EXERCISE DESCRIPTION: Pictures stay out of the copy. Everything else in the records must be repeated exactly.

SUPPLIED INFORMATION:
• • • •

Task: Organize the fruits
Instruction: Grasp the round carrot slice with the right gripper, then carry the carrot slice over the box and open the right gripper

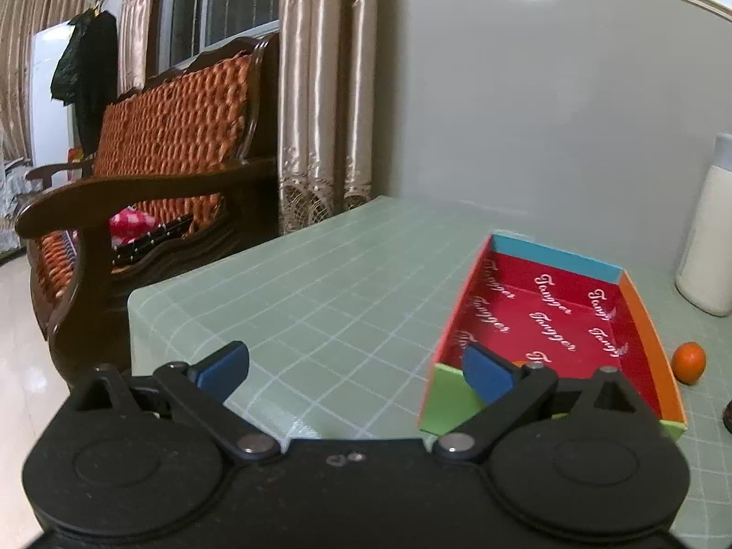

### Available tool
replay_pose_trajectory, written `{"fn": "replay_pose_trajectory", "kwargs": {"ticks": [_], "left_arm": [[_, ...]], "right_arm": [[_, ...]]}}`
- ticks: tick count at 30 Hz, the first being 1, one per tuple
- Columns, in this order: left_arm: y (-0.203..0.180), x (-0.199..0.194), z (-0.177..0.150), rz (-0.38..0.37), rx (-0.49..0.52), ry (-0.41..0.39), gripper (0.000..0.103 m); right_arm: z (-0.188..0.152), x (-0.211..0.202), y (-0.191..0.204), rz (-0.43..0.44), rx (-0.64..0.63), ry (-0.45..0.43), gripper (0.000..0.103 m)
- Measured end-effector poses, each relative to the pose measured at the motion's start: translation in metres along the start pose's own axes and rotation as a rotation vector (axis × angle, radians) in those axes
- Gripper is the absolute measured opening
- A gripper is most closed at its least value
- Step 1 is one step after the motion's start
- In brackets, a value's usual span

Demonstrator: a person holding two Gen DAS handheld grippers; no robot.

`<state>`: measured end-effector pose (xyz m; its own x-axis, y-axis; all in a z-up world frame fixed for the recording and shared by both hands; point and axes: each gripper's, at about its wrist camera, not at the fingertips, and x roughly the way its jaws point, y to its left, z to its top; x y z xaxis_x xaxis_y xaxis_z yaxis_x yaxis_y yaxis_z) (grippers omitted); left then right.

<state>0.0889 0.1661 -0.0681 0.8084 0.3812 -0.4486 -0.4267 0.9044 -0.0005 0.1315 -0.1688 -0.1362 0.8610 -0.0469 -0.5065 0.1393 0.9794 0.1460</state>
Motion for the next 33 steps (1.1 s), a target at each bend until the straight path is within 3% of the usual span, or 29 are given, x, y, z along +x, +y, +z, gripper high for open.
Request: {"fn": "replay_pose_trajectory", "kwargs": {"ticks": [6,9,12,16,25,33], "left_arm": [[0.013,0.005,0.0,0.01,-0.044,0.029,0.094],[0.019,0.007,-0.001,0.021,-0.068,0.039,0.094],[0.024,0.007,-0.002,0.03,-0.082,0.045,0.094],[0.031,0.007,-0.002,0.047,-0.097,0.046,0.094],[0.053,0.007,-0.003,0.082,-0.148,0.057,0.094],[0.058,0.004,-0.002,0.074,-0.161,0.049,0.094]], "right_arm": [[0.0,-0.006,0.005,0.041,-0.002,-0.021,0.034],[0.003,-0.017,0.012,0.126,0.012,-0.063,0.034],[0.007,-0.03,0.022,0.265,0.03,-0.106,0.034],[0.014,-0.042,0.046,0.363,-0.006,-0.14,0.034],[0.028,-0.045,0.106,0.572,-0.084,-0.111,0.034],[0.023,-0.033,0.155,0.619,-0.176,-0.057,0.034]]}}
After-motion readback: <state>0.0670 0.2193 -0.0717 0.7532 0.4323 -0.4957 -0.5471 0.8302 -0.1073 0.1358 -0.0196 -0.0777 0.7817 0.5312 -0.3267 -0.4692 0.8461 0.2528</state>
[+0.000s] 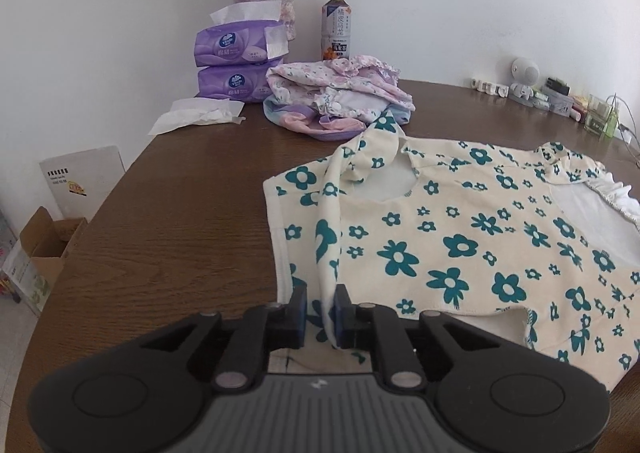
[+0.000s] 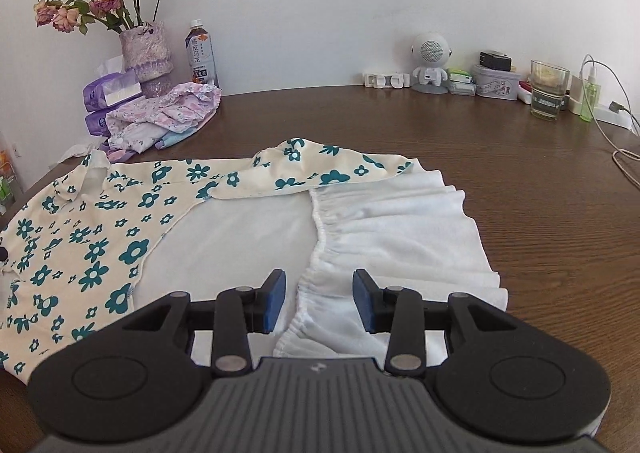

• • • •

RESPONSE AREA:
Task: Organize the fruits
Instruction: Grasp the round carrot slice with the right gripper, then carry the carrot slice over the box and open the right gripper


### Available tool
replay_pose_trajectory, written `{"fn": "replay_pose_trajectory", "kwargs": {"ticks": [_], "left_arm": [[_, ...]], "right_arm": [[_, ...]]}}`
- ticks: tick count at 30 Hz, the first being 1, one per tuple
- Columns, in this order: left_arm: y (-0.203..0.180), x (-0.199..0.194), z (-0.177..0.150), rz (-0.38..0.37), rx (-0.49..0.52), ry (-0.41..0.39), gripper (0.000..0.103 m); right_arm: z (-0.188..0.152), x (-0.211..0.202), y (-0.191..0.204), rz (-0.43..0.44), rx (-0.64..0.63), ry (-0.45..0.43), gripper (0.000..0.103 m)
- Measured end-effector poses, each relative to the pose measured at the motion's start: translation in metres along the start pose's own axes and rotation as a rotation vector (axis × angle, radians) in those axes
- Gripper is the absolute measured opening
- A gripper is most closed at its least value
- Step 1 is one step after the motion's start
- In brackets, a value's usual span

Demonstrator: a person holding two Gen DAS handheld grippers; no robot.

`<state>`: measured end-effector pose (xyz m; its own x-axis, y-axis; all in a z-up world frame fixed for the recording and shared by both hands; point and axes: each gripper's, at about its wrist camera, not at the fingertips, and x roughly the way its jaws point, y to its left, z to its top; x y z xaxis_x xaxis_y xaxis_z yaxis_x yaxis_y yaxis_z) (grippers omitted); left then right.

<state>0.0889 0.1661 -0.0681 0.8084 0.3812 -0.4486 -0.4267 0.9044 -0.0005 0.1315 -0.1688 -0.1362 0.8610 -0.0469 -0.5065 0.1393 0.9794 0.1460</state>
Motion for the next 33 steps (1.1 s), a target at each bend until the straight path is within 3% of the usual span, or 29 are given, x, y, z along +x, +y, +z, gripper high for open.
Request: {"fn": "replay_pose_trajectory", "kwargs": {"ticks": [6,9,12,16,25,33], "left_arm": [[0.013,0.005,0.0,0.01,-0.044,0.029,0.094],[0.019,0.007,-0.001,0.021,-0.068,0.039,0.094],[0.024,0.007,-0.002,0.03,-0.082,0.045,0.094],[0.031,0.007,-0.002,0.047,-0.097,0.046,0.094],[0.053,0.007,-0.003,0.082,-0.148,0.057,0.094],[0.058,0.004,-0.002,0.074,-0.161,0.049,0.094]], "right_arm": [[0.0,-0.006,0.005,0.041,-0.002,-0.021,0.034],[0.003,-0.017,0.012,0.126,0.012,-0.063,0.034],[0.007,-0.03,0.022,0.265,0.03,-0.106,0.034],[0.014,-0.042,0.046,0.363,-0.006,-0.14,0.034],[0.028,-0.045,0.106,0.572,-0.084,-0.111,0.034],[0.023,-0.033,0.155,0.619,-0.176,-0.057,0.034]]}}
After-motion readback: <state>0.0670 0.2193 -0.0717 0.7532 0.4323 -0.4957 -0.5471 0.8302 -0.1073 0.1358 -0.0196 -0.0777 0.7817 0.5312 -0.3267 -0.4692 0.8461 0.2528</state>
[+0.000s] 
[+0.000s] 

No additional output is expected for this exercise.